同時通訳を活用することで、会議時間を大幅に短縮できるだけでなく、話の流れが途切れないため、発言の勢いや感情のニュアンスも伝わりやすくなります。一方で、逐次通訳に比べて準備量や通訳者への負荷が高いため、事前の資料共有や打ち合わせが不可欠です。

4-3. ハイブリッドな運用も有効

実務の現場では、全体進行は同時通訳、重要なディスカッション部分は逐次通訳といったハイブリッドな運用も増えています。たとえば、日韓ビジネスに特化した通訳サービスを提供するInteraction Koreaでは、会議の目的や参加者構成を踏まえ、同時通訳と逐次通訳を組み合わせた最適な通訳プランを提案するケースが多くあります。

5. プロ通訳者を起用することのビジネス的メリット

「社内に韓国語が話せるスタッフがいるから大丈夫」と考える企業も少なくありません。しかし、ネイティブレベルの語学力と、プロフェッショナルな通訳スキルは別物です。プロ通訳者を起用することには、次のようなビジネス的メリットがあります。

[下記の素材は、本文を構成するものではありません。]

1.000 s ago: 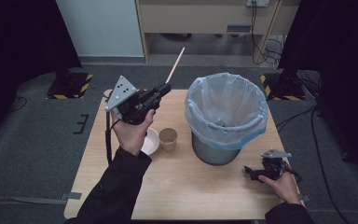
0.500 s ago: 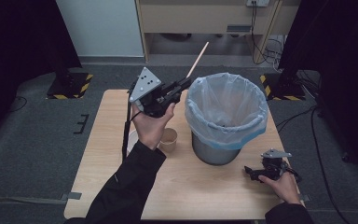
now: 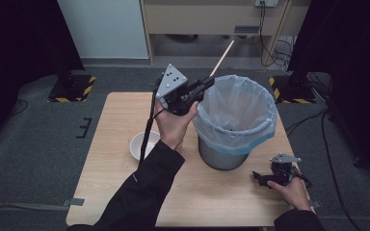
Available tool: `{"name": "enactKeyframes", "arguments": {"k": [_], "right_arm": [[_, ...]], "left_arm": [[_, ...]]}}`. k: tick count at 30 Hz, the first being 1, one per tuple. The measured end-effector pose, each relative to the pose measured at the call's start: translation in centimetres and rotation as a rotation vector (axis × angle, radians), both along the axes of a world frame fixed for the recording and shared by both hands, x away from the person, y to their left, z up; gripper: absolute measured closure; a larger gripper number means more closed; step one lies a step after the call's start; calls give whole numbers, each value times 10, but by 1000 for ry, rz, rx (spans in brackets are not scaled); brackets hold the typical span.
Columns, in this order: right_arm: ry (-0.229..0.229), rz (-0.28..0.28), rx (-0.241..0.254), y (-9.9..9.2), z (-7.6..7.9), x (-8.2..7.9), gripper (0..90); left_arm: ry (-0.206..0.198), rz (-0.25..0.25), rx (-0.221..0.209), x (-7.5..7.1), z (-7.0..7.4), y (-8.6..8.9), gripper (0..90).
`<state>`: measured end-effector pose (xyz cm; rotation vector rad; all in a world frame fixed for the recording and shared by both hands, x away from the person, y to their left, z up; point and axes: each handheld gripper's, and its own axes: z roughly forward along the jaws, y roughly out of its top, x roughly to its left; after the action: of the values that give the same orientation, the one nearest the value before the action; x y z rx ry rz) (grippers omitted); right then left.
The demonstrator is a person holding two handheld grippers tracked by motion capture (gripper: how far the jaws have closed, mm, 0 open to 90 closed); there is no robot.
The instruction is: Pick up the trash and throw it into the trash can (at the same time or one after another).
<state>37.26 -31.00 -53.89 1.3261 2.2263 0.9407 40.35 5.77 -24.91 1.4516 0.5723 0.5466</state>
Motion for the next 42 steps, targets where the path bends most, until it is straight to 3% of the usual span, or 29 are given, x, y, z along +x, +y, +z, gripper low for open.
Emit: {"name": "enactKeyframes", "arguments": {"k": [18, 28, 34, 42], "right_arm": [[-3, 2, -1, 0, 0, 0, 28], [-2, 2, 0, 0, 0, 0, 28], [-2, 4, -2, 0, 0, 0, 26], [-1, 11, -1, 0, 0, 0, 26]], "left_arm": [[5, -6, 26, 19, -3, -42, 852], [15, -25, 77, 29, -4, -65, 849], [25, -34, 71, 33, -6, -63, 731], [9, -9, 75, 24, -1, -29, 595]]}}
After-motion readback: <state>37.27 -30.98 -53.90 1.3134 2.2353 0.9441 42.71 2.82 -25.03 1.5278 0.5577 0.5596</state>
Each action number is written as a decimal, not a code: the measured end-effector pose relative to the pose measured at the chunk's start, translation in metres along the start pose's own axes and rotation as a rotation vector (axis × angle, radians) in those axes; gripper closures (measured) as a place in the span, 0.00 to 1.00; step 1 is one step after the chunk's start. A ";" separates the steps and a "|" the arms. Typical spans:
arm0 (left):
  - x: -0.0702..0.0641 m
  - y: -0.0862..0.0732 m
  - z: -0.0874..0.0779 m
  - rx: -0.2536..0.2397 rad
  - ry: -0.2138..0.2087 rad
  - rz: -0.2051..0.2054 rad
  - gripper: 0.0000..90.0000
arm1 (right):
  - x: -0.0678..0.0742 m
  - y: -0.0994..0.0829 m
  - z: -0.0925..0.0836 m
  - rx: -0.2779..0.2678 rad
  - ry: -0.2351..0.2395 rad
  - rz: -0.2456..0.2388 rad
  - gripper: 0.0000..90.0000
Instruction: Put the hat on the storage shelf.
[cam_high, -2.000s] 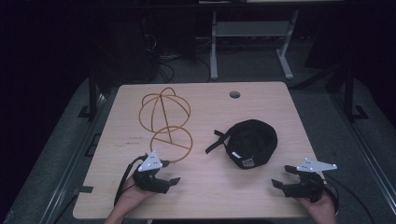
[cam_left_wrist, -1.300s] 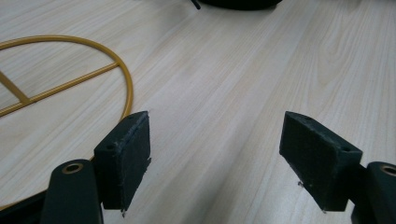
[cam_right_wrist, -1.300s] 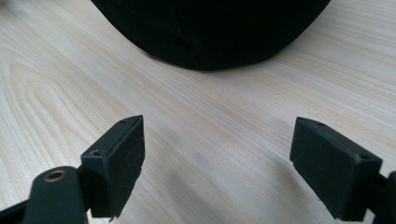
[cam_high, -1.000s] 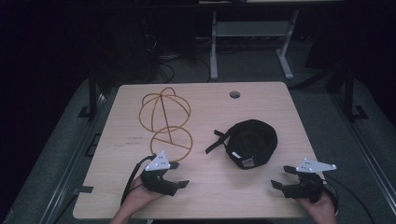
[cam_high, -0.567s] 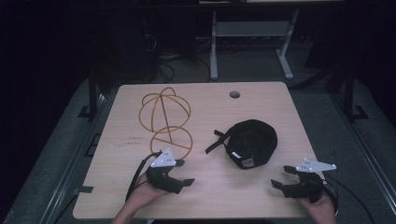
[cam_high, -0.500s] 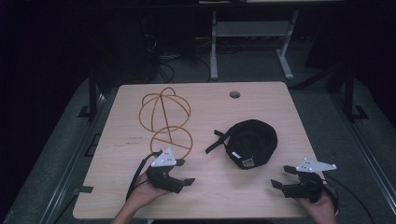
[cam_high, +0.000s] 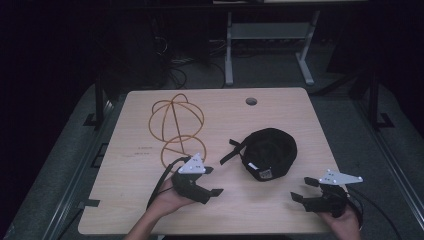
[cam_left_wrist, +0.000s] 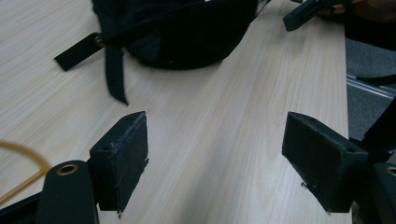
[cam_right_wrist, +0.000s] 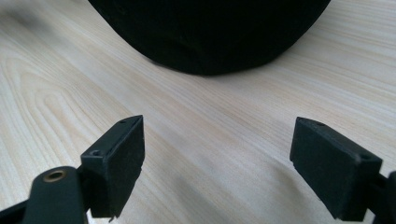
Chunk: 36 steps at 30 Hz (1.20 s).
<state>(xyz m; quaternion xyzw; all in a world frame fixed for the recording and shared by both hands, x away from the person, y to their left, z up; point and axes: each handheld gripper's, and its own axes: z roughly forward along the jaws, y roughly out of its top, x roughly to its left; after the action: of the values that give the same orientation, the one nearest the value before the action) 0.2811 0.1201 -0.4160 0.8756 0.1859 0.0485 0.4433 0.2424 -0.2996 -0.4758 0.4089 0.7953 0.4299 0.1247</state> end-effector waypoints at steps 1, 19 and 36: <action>-0.001 0.002 0.001 0.001 -0.003 0.004 0.25 | 0.000 0.000 0.000 0.000 0.000 0.000 0.20; -0.016 0.062 0.031 -0.021 -0.063 0.098 0.25 | 0.000 0.000 -0.002 -0.014 0.015 0.011 0.19; -0.021 0.102 0.081 0.079 -0.126 0.161 0.27 | -0.001 0.001 -0.002 -0.020 0.021 0.008 0.20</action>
<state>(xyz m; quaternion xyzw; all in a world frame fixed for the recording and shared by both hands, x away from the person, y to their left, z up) 0.3108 -0.0038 -0.3817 0.9058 0.0888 0.0214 0.4138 0.2423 -0.3011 -0.4741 0.4062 0.7906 0.4426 0.1188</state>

第一に、商談や交渉の精度が上がります。数字や条件、法的なニュアンスを含む表現など、ミスが許されない部分を確実に押さえることで、後々のトラブルリスクを大きく減らせます。

第二に、相手からの信頼感が高まります。「きちんと通訳を手配している」という事実自体が、ビジネスへの本気度や、相手文化へのリスペクトとして伝わります。特に韓国では、会議や会食にプロ通訳を同席させることで、「この関係を長期的に大切にしたい」というメッセージにもなります。

日韓ビジネス交流の場面

第三に、社内リソースの最適化です。社内の韓国語話者が通訳係を兼ねると、本来の業務に集中できず、負荷が偏ってしまいます。専門性の高い通訳・翻訳は外部プロに任せ、社員は自分の専門領域に注力する方が、結果としてプロジェクト全体の成果が高まります。Interaction Koreaのような日韓ビジネス専門の通訳パートナーを持つことで、中長期的なコスト削減にもつながります。

6. まとめ — 通訳は「橋」ではなく「文化の翻訳者」

通訳はよく「言葉の橋渡し役」と表現されます。しかし、日韓ビジネスの現場を見ていると、通訳は単なる橋ではなく、「文化の翻訳者」であることを痛感します。同じ言葉でも、背後にあるビジネス文化や価値観が違えば、その意味するところは大きく変わります。

日韓ビジネスで本当に成果を上げるためには、単に韓国語通訳を手配するだけでなく、日韓双方のビジネス文化に精通したプロ通訳者とともに、戦略的にコミュニケーション設計を行うことが重要です。通訳を「コスト」ではなく、「異文化コミュニケーションの投資」と捉える企業こそが、これからの日韓マーケットでアドバンテージを握ると言えるでしょう。